When it comes to Pack Square Park, Vice Mayor Gwen Wisler suggested at Asheville’s Sept. 25 budget work session, Buncombe County should pay to play. After Roderick Simmons, the city’s parks and recreation director, explained that the county owns a portion of the park but had reneged on a spoken agreement to help the city fund its upkeep, Wisler responded, “Well, let’s fence it off.”
The exchange came during the second of five scheduled monthly events putting Asheville’s budget under the microscope. Offered in response to public demand for greater transparency in the city’s finances, the work sessions allow each governmental department to explain how it uses its portion of more than $180 million in spending.
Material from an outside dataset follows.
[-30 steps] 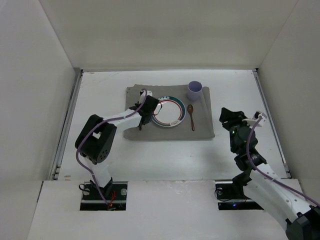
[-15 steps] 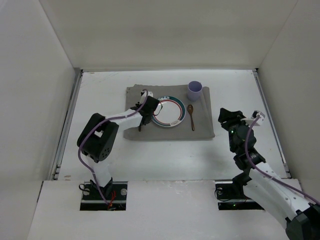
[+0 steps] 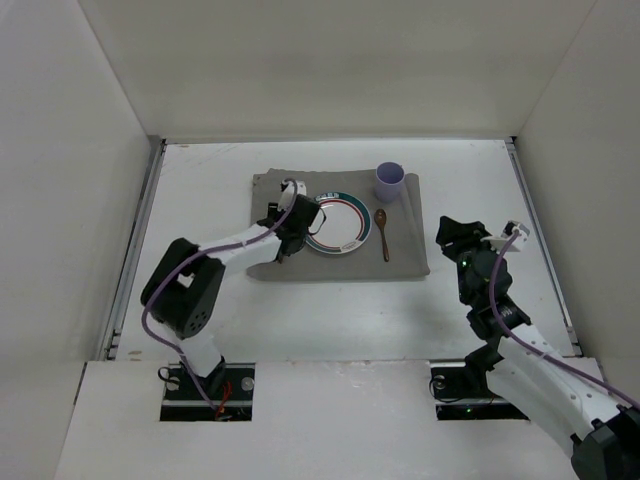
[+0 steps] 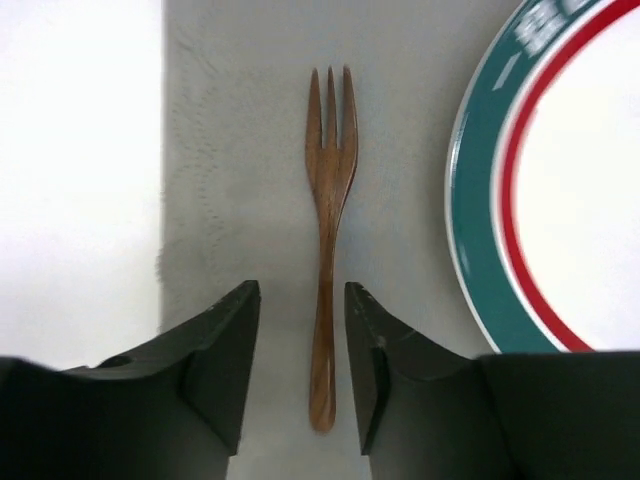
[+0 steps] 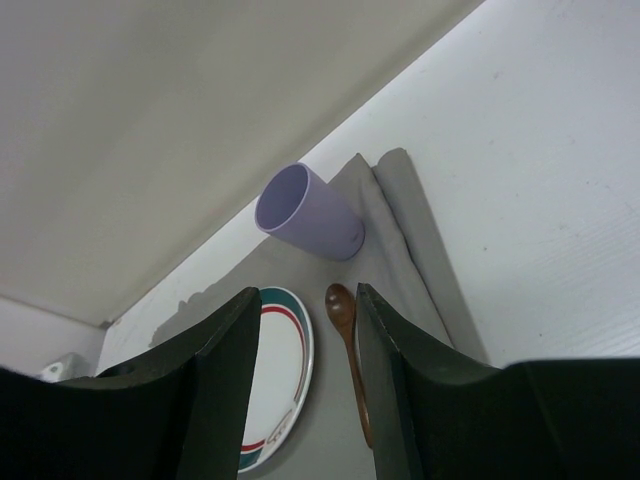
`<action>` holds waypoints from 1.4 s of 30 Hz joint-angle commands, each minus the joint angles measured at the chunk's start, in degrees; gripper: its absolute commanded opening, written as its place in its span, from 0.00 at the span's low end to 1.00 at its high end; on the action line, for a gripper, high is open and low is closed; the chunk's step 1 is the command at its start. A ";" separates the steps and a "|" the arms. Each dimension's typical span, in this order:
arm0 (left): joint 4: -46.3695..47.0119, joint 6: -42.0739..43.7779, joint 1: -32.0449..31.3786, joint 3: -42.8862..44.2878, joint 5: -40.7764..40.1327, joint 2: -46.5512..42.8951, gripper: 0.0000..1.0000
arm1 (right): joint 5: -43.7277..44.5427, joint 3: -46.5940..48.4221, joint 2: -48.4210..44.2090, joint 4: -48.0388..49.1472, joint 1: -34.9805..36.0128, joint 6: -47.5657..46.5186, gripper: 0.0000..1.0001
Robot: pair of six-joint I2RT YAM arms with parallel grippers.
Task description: Set the dinner table for one person
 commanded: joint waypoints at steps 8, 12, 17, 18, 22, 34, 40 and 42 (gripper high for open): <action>2.97 -8.34 -2.22 -10.36 -4.00 -27.94 0.56 | -1.88 2.88 3.87 2.50 -0.17 -0.69 0.29; 1.65 -15.90 -1.08 -16.95 -0.49 -32.78 0.57 | -1.09 3.85 8.18 3.02 0.36 -1.30 0.19; -2.12 -22.14 0.94 -22.58 1.19 -38.05 0.61 | -0.48 5.87 13.10 3.20 2.20 -3.59 0.36; -3.09 -23.20 1.47 -23.63 1.19 -39.80 0.62 | -0.22 6.05 13.63 3.37 2.64 -3.94 0.41; -7.74 -27.59 4.01 -27.77 1.10 -49.02 0.63 | 3.12 5.44 13.99 4.69 3.17 -5.09 0.58; -13.20 -34.63 10.61 -33.31 0.84 -58.46 0.63 | 2.34 3.59 16.71 7.07 0.98 -2.89 0.68; -12.33 -35.34 12.72 -30.86 0.23 -54.69 0.63 | 1.72 4.64 21.90 8.74 1.33 -2.89 0.68; -11.97 -34.72 13.86 -29.71 0.22 -53.01 0.63 | 1.98 4.91 22.25 8.83 1.68 -3.24 0.67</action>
The sessions also provide a forum for Council members to seek information on specific budget items, such as Pack Square Park maintenance. Simmons said that the city had picked up the slack after the Pack Square Park Conservancy, a public-private partnership tasked with funding the space, dissolved in 2012.
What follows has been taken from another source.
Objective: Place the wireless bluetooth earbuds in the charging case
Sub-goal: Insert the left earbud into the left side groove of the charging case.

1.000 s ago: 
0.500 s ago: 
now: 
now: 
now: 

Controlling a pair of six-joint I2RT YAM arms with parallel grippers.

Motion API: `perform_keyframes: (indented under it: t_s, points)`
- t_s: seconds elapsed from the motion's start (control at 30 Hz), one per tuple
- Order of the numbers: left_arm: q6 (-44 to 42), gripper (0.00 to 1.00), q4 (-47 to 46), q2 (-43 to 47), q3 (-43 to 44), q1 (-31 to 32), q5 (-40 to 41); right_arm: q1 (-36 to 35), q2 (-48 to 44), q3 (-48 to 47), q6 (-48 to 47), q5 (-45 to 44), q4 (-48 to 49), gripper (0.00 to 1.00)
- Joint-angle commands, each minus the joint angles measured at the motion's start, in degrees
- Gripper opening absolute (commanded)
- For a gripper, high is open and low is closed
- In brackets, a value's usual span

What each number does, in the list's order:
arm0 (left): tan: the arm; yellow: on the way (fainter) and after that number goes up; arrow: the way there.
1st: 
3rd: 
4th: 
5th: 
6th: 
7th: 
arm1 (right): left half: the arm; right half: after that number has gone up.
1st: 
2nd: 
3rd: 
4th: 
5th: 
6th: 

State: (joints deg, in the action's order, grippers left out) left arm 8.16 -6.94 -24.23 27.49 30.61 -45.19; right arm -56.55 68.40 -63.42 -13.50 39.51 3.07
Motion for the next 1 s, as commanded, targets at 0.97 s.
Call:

“There never was a formal agreement saying that [Buncombe County] would provide X amount of funding,” Simmons noted. “It was kind of just a mutual conversation.”
Mayor Esther Manheimer said the city would have to re-enter negotiations with the county but warned against taking too hard a line, lest the two governments devolve into tit-for-tat retribution. “I fear opening that can of worms,” she said in response to Wisler’s comment about installing a fence on the Pack Square parcel. “For example, [the county owns] the patch right in the middle of where the Montford Park Players perform.”
On a larger scale, Simmons said his department was looking to bring many maintenance operations currently assigned to outside vendors — the current Parks and Recreation budget contains nearly $1.56 million for contracted services — back under direct city supervision. He added that the department had been downsized during last decade’s recession and has yet to fully recover.
Representing the city’s third-largest department by spending behind water and police, interim Fire Chief Chris Budzinski encouraged Council to continue investing in new equipment for the Asheville Fire Department. Maintaining a fleet of vehicles an average of 10 years old, he said, is the AFD’s biggest operational expense at $680,000 for the current fiscal year.
Budzinski noted that the AFD had trimmed roughly $100,000 from last year’s maintenance budget thanks to vehicle replacements. “We’re hopeful that we can continue with an apparatus replacement program that continues to help us reduce the cost of the maintenance of those vehicles,” he said.
Wisler again drilled down to specifics as she asked Budzinski about the costs and benefits of operating specialized emergency services. The AFD maintains a swift-water rescue unit, dive team and hazardous materials response team, the latter of which responds to incidents throughout the state’s 19 westernmost counties. “I do feel like we’re possibly offering services to our neighboring communities at our citizens’ cost,” Wisler said.
The interim chief responded that the department would analyze expenses and reimbursements for those services. Asheville’s distance from other large cities, Budzinski added, means it can’t rely on outside help for a timely response to unusual incidents. “It’s one of those things we kind of need to provide to our residents quickly,” he said.
Leaders from the city’s communications and human resources departments also presented their plans to Council. Dawa Hitch, communication and public engagement director, said her team benefited from “a community that is very much more engaged than others.” However, she pointed out that citizens can become frustrated when their feedback doesn’t get routed to the proper department inside city government.
Hitch called for an expansion of CAPE, which currently accounts for just over $700,000 in city spending, to meet that need, as well as to provide better communication during crises. “We do need additional resources, and that is a request that has been made,” she said.
In contrast, interim Human Resources Director Jaime Joyner shared how her department had already been expanded with two new positions, the first for “organizational development and employee engagement” and the second for “talent acquisition support.” Those roles bring HR’s total full-time headcount up to 21.6, with total spending of roughly $1.66 million.
The challenges facing HR, Joyner said, have remained consistent over time. Like other employers in the region, the city faces a low-unemployment labor market and difficulty keeping quality staff. “Retaining employees through employee engagement and our benefits and compensation package is key,” she explained. “We have to set ourselves apart from other employers.”
The next budget work session takes place at 3 p.m. Tuesday, Oct. 23, in council chambers on the second floor of City Hall at 70 Court Plaza. The full meeting agenda and supporting documents are available five days before each meeting date at avl.mx/59r.